■ **DESCRIPTION OF THE TASK**:
Across the listing, the lines that include "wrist" must be tallied and reported as a bare number.
====
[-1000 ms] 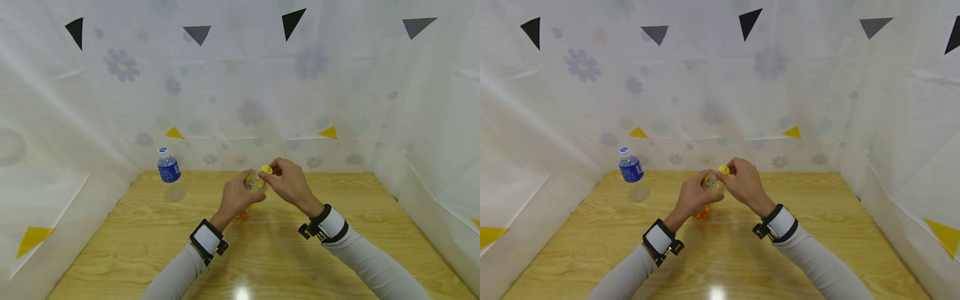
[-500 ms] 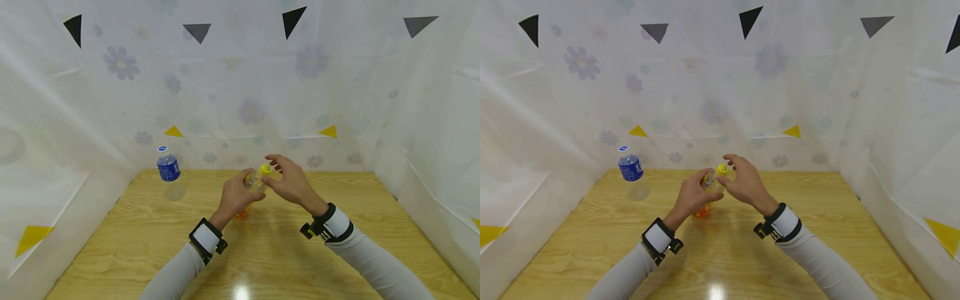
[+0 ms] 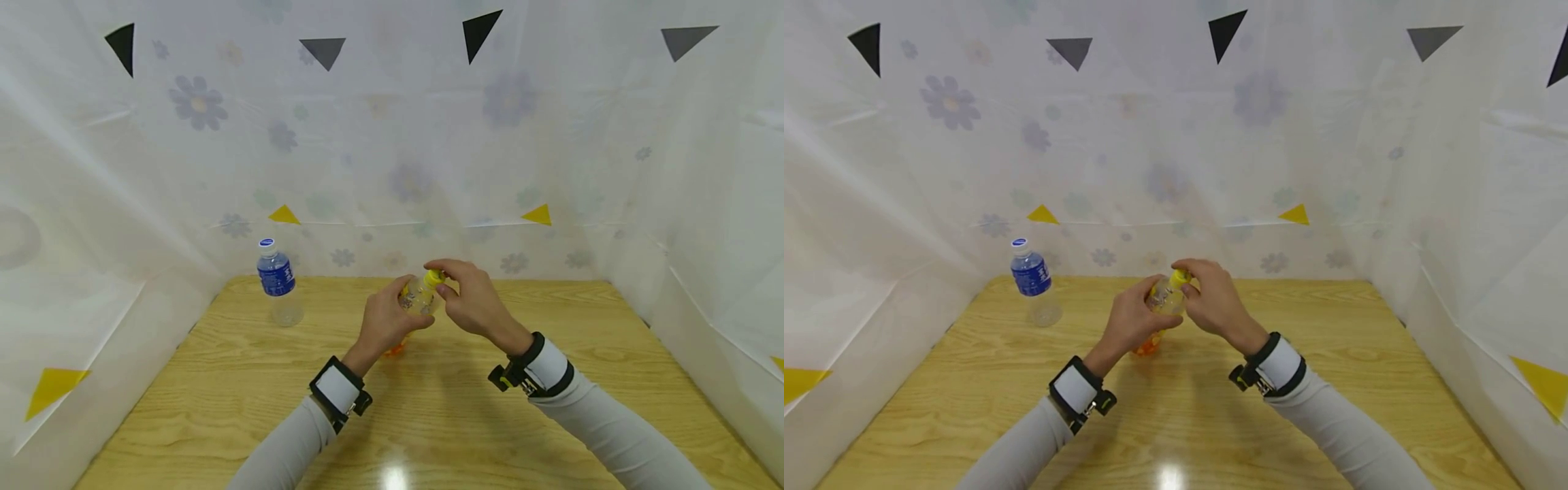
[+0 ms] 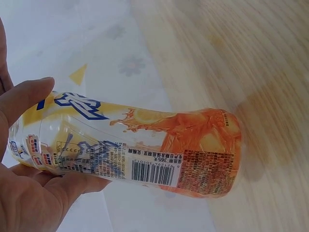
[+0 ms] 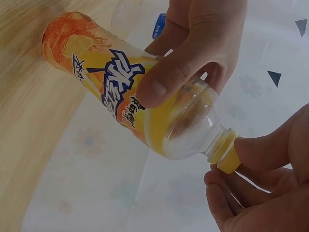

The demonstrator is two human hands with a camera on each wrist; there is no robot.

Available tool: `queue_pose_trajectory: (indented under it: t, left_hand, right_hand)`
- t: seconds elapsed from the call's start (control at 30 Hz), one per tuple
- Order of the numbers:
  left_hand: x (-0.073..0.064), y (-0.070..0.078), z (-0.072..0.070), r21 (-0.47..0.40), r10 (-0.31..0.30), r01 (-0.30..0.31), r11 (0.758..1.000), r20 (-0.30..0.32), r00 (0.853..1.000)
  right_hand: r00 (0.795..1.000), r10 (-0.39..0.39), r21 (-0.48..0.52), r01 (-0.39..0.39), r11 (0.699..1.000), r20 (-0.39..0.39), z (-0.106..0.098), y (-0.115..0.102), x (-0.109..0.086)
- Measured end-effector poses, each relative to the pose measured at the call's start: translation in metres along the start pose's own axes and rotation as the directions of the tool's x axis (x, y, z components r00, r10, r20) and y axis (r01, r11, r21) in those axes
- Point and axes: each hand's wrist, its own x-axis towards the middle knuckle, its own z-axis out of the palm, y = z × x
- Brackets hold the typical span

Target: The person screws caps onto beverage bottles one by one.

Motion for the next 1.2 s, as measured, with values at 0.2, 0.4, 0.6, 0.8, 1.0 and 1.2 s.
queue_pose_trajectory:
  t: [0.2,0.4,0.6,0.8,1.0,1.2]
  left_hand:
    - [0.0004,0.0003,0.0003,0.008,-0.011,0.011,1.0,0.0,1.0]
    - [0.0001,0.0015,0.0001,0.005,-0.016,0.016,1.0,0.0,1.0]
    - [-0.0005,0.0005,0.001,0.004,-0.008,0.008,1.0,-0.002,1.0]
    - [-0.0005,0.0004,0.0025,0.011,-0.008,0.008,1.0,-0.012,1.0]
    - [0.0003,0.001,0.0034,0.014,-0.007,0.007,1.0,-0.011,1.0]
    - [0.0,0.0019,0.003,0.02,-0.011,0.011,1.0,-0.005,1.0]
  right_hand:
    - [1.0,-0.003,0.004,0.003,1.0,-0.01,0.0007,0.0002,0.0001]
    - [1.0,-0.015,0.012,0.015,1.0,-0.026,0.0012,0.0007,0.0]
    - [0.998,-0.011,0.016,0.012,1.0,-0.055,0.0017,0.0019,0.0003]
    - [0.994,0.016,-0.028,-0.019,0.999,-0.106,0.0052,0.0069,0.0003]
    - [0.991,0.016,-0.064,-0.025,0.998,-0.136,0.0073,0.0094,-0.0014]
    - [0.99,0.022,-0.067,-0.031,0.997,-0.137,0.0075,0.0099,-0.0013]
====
■ **SOLUTION**:
2